Entre opportunités et nouveaux risques pour les entreprises
Dans ce climat incertain, les entreprises identifient à la fois des opportunités et des risques.
Pour les industriels, équipementiers auto, distributeurs et autres, les marchés asiatiques alternatifs pour les matières, produits et composants renforcent la résilience des chaînes d’approvisionnement. La concurrence accrue peut aussi offrir des avantages coûts. Les groupes qui diversifient vraiment leurs implantations en Asie du Sud-Est se prémunissent contre d’éventuelles nouvelles tensions commerciales US-Chine et bénéficient de salaires plus bas et de subventions publiques.
Mais la diversification géographique n’est une réelle protection que si le nouveau point d’ancrage industriel échappe à une éventuelle salve tarifaire américaine.
« Beaucoup d’économies d’Asie du Sud-Est enregistrent un boom de leurs exportations vers les États-Unis et l’UE, mais si les droits américains finaux vont de 20 à 40 %, avec en prime des surcoûts pour les transbordements, cela rognera fortement les marges et la trésorerie des exportateurs », alerte Dana Bodnar. « Ce qui accroîtra mécaniquement les risques de retards de paiement et de défauts, notamment sur le segment B2B. »
Si les droits de douane envisagés par Washington sur la région se concrétisent, bon nombre de ses avantages en matière de production et de réexportation pourraient disparaître.
Des droits de douane à des niveaux aussi élevés ne seront peut-être jamais appliqués, mais il est actuellement impossible d’en avoir la certitude. Par ailleurs, un paysage commercial mondial plus diversifié et complexe apporte son lot de nouveaux défis. Les pratiques de réexportation, associées à une transformation limitée dans les pays intermédiaires, pourraient susciter des litiges sur l’origine des marchandises et la fraude aux droits de douane, accroissant ainsi l’exposition aux risques politiques et réglementaires. La conformité devient d’autant plus complexe lorsque les biens franchissent de multiples frontières.

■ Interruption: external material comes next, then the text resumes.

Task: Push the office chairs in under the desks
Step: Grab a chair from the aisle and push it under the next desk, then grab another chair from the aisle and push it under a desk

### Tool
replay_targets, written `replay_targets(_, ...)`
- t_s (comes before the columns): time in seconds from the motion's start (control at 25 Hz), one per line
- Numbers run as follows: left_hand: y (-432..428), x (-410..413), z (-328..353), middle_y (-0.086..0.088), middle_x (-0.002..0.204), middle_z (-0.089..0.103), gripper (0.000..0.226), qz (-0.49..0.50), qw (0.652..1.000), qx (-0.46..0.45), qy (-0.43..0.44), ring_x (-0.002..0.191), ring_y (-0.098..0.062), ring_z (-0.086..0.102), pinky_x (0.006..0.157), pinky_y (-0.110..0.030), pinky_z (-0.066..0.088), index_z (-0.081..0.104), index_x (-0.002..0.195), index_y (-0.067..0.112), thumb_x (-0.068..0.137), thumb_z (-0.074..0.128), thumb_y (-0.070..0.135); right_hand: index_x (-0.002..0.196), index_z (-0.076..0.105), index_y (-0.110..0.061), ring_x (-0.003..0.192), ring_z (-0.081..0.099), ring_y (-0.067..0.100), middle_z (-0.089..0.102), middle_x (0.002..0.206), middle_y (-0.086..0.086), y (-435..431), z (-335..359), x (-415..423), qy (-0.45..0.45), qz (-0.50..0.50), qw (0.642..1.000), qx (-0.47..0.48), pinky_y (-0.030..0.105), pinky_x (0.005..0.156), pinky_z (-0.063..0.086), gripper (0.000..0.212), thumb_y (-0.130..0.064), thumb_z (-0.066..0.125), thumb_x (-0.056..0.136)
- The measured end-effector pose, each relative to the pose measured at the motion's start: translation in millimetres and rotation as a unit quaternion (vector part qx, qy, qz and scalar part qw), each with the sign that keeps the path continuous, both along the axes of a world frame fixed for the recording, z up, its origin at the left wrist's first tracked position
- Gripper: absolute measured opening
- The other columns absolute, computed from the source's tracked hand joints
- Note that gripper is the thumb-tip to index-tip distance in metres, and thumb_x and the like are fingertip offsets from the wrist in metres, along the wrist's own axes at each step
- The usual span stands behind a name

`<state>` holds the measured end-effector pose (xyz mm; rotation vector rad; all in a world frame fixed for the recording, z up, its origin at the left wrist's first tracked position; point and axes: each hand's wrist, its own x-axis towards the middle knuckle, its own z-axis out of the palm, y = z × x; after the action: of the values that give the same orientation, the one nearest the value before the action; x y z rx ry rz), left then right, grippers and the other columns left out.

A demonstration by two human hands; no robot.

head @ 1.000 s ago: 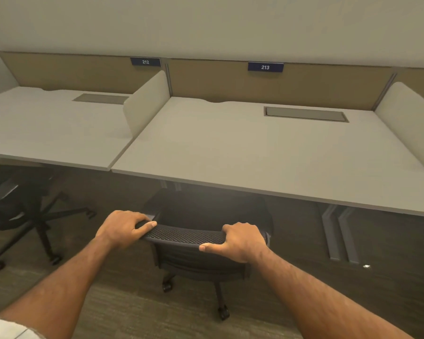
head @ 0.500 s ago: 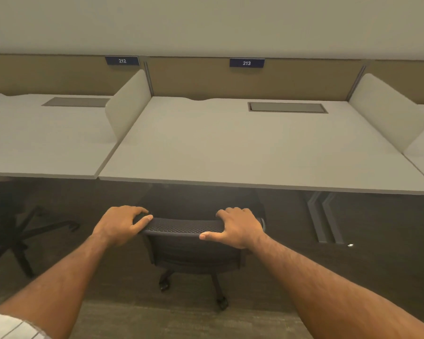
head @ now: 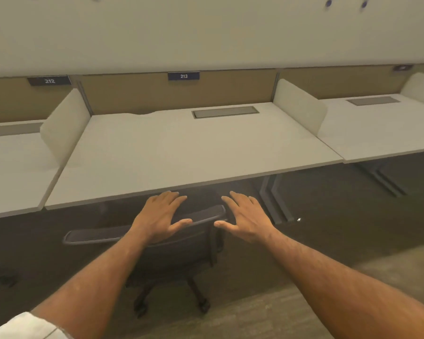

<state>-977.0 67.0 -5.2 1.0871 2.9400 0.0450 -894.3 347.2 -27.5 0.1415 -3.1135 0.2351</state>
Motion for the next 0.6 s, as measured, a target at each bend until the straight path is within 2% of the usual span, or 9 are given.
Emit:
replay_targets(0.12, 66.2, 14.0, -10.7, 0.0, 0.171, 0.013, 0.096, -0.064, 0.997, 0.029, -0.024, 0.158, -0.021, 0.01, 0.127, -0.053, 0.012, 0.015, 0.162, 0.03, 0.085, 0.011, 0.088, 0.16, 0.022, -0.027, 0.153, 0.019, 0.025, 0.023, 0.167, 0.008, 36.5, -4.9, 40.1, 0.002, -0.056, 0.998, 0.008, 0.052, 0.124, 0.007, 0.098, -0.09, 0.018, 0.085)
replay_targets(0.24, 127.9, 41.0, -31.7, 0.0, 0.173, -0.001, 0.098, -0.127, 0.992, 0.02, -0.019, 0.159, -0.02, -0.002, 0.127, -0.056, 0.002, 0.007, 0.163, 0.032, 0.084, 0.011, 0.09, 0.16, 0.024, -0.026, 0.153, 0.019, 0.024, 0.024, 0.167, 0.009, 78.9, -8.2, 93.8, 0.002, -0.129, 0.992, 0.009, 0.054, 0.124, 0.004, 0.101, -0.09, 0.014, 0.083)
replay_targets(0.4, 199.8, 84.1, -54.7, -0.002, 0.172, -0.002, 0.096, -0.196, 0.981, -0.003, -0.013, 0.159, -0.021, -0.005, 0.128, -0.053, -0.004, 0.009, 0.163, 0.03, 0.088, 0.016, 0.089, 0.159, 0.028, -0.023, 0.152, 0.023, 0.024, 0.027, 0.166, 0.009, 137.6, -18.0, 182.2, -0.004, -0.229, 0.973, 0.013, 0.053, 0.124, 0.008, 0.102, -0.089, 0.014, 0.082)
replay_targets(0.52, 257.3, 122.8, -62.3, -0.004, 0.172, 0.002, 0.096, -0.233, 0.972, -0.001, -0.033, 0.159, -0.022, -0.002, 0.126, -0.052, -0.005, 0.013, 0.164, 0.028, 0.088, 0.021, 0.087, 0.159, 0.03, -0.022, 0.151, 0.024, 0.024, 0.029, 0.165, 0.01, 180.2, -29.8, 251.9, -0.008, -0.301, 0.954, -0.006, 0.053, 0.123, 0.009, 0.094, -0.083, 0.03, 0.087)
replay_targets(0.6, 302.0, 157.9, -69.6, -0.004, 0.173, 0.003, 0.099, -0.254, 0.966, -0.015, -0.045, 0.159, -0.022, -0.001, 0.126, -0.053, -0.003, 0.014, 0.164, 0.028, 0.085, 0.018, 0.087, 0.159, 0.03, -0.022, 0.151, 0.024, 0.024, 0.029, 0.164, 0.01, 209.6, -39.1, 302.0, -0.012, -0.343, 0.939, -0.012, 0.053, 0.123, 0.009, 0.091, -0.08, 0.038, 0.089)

À ce stade, la situation demeure très évolutive, et la seule certitude est la transformation de la géographie du commerce mondial. Les pays d’Asie du Sud-Est pourraient encore en tirer parti, mais à condition de réussir le difficile exercice de satisfaire à la fois les États-Unis et la Chine. Les entreprises perçoivent également des opportunités, mais évoluer dans cet environnement mouvant exige expertise et anticipation. Le commerce international évolue, et aussi bien les États que les entreprises devront s’adapter.
- De nouveaux droits de douane américains visent plusieurs économies asiatiques.
- Cela traduit un contrôle accru par les États-Unis des routes d’approvisionnement et des stratégies de contournement commerciales.
- Pour les entreprises internationales, la conséquence la plus probable sera une exposition géopolitique croissante, une complexité réglementaire renforcée et un risque crédit accru.
- La seule certitude dans ce contexte mouvant est l’évolution permanente du paysage du commerce mondial.